→ YOUR INSTRUCTIONS:
Word for word, reproduce the data that follows.

Records from a collection
┌──
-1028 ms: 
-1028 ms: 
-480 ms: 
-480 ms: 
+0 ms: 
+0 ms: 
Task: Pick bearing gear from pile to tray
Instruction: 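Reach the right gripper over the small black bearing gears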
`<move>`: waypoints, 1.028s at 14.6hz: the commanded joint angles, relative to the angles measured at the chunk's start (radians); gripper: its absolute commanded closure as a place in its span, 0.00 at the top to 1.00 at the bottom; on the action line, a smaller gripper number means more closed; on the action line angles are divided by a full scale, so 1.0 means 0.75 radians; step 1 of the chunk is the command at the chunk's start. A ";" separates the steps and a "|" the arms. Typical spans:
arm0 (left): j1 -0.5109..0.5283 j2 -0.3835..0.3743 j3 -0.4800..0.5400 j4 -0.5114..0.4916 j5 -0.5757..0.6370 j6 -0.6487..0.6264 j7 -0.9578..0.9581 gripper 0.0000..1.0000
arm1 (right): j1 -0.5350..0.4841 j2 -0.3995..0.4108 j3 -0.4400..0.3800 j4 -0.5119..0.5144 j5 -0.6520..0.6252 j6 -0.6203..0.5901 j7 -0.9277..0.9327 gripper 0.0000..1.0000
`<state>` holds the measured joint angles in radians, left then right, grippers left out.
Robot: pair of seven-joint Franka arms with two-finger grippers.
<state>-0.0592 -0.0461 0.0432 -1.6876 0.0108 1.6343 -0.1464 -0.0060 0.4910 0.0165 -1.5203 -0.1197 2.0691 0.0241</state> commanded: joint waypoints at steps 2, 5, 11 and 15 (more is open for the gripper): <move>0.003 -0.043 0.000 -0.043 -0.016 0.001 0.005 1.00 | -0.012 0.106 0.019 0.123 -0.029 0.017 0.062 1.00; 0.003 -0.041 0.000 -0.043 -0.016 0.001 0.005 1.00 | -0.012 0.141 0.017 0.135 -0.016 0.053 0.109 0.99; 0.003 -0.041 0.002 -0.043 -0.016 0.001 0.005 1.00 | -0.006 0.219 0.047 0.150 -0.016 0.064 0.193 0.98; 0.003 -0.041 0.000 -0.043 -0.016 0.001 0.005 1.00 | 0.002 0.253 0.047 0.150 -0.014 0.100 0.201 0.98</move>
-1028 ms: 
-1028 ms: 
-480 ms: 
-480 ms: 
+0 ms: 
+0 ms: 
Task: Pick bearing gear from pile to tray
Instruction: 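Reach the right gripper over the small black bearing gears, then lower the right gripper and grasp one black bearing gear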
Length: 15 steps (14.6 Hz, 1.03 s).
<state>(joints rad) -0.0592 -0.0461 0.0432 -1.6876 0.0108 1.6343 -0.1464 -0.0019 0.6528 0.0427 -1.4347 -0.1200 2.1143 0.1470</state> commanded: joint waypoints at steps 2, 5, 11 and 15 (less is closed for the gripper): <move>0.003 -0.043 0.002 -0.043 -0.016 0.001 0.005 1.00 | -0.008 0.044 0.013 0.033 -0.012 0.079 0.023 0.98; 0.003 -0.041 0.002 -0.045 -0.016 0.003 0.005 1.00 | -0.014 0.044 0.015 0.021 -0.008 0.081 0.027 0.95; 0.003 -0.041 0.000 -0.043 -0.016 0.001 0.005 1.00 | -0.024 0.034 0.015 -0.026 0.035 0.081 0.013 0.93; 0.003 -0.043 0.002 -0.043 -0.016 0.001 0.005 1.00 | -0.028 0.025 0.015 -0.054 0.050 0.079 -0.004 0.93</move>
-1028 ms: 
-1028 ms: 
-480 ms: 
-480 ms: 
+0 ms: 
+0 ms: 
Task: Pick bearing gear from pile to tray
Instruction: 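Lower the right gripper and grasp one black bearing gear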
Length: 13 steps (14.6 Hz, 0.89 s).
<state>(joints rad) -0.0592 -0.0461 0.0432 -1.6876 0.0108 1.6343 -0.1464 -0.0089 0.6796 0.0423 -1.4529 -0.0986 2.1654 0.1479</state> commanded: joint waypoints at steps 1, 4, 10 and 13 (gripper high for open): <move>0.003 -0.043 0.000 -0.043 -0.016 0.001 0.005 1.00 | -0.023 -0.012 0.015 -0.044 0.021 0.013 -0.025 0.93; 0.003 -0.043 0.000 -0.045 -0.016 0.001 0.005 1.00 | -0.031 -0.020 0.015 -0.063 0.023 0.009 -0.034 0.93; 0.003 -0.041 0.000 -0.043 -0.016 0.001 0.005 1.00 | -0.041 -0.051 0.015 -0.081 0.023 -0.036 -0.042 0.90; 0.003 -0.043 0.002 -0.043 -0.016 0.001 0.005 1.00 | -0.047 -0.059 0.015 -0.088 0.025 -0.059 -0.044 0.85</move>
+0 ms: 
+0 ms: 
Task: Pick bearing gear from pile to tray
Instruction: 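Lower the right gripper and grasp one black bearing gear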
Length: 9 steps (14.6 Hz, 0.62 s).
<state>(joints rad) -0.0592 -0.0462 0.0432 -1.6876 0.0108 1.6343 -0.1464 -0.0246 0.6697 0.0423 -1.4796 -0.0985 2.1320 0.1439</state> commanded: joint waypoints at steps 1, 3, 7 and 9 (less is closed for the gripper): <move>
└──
→ OUTPUT FOR THIS EXERCISE:
-1028 ms: 
-1028 ms: 
-480 ms: 
-480 ms: 
+0 ms: 
+0 ms: 
Task: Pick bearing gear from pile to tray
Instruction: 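Reach the right gripper over the small black bearing gears
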`<move>`: waypoints, 1.028s at 14.6hz: the commanded joint angles, relative to the angles measured at the chunk's start (radians); gripper: its absolute commanded closure as a place in its span, 0.00 at the top to 1.00 at the bottom; on the action line, a smaller gripper number means more closed; on the action line angles are divided by a full scale, so 1.0 means 0.75 radians; step 1 of the chunk is the command at the chunk's start. A ";" separates the steps and a "|" the arms. Typical spans:
arm0 (left): j1 -0.5109..0.5283 j2 -0.3835..0.3743 j3 -0.4800..0.5400 j4 -0.5114..0.4916 j5 -0.5757..0.6370 j6 -0.6487..0.6264 j7 -0.9578..0.9581 gripper 0.0000..1.0000
arm1 (right): j1 -0.5350..0.4841 j2 -0.3995..0.4108 j3 -0.4400..0.3800 j4 -0.5119..0.5144 j5 -0.6520..0.6252 j6 -0.6203..0.5901 j7 -0.9277..0.9327 gripper 0.0000..1.0000
`<state>` holds the measured joint angles in radians, left then right, grippers left out.
Robot: pair of seven-joint Franka arms with two-finger grippers.
<state>-0.0592 -0.0461 0.0432 -1.6876 0.0108 1.6343 -0.1464 -0.0060 0.4910 0.0165 -1.5203 -0.1197 2.0691 0.0241</state> commanded: joint waypoints at steps 2, 5, 11 and 15 (more is open for the gripper): <move>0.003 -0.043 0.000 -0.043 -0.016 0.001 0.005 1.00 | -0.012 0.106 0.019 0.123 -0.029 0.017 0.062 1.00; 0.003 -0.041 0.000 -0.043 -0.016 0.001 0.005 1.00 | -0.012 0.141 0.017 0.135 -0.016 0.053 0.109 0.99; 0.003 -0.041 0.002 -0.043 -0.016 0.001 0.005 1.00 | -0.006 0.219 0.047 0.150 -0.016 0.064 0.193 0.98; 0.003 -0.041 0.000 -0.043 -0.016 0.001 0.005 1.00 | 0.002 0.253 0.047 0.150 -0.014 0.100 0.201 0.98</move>
-1028 ms: 
-1028 ms: 
-480 ms: 
-480 ms: 
+0 ms: 
+0 ms: 
Task: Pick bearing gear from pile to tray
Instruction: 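Reach the right gripper over the small black bearing gears, then lower the right gripper and grasp one black bearing gear
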Length: 15 steps (14.6 Hz, 1.03 s).
<state>(joints rad) -0.0592 -0.0461 0.0432 -1.6876 0.0108 1.6343 -0.1464 -0.0019 0.6528 0.0427 -1.4347 -0.1200 2.1143 0.1470</state> commanded: joint waypoints at steps 2, 5, 11 and 15 (less is closed for the gripper): <move>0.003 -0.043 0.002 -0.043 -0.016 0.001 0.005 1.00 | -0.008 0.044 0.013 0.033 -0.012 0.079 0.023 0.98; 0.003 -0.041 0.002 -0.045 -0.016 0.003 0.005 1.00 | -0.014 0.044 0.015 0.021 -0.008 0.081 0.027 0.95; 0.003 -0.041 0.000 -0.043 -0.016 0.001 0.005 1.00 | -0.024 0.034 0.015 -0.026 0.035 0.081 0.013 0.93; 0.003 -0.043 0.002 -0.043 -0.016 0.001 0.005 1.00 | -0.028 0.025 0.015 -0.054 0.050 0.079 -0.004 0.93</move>
-1028 ms: 
-1028 ms: 
-480 ms: 
-480 ms: 
+0 ms: 
+0 ms: 
Task: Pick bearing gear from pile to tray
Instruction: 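Lower the right gripper and grasp one black bearing gear
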Length: 13 steps (14.6 Hz, 0.89 s).
<state>(joints rad) -0.0592 -0.0461 0.0432 -1.6876 0.0108 1.6343 -0.1464 -0.0089 0.6796 0.0423 -1.4529 -0.0986 2.1654 0.1479</state> commanded: joint waypoints at steps 1, 4, 10 and 13 (gripper high for open): <move>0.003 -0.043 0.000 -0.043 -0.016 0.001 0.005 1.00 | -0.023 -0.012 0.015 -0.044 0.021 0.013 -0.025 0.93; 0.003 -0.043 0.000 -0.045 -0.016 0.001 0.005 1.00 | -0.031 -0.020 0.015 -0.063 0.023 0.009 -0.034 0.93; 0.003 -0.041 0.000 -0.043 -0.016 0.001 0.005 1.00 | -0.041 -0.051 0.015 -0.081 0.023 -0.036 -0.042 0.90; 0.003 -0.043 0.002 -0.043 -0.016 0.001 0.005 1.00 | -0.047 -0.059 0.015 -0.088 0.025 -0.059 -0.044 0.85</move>
+0 ms: 
+0 ms: 
Task: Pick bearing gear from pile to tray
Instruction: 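Lower the right gripper and grasp one black bearing gear
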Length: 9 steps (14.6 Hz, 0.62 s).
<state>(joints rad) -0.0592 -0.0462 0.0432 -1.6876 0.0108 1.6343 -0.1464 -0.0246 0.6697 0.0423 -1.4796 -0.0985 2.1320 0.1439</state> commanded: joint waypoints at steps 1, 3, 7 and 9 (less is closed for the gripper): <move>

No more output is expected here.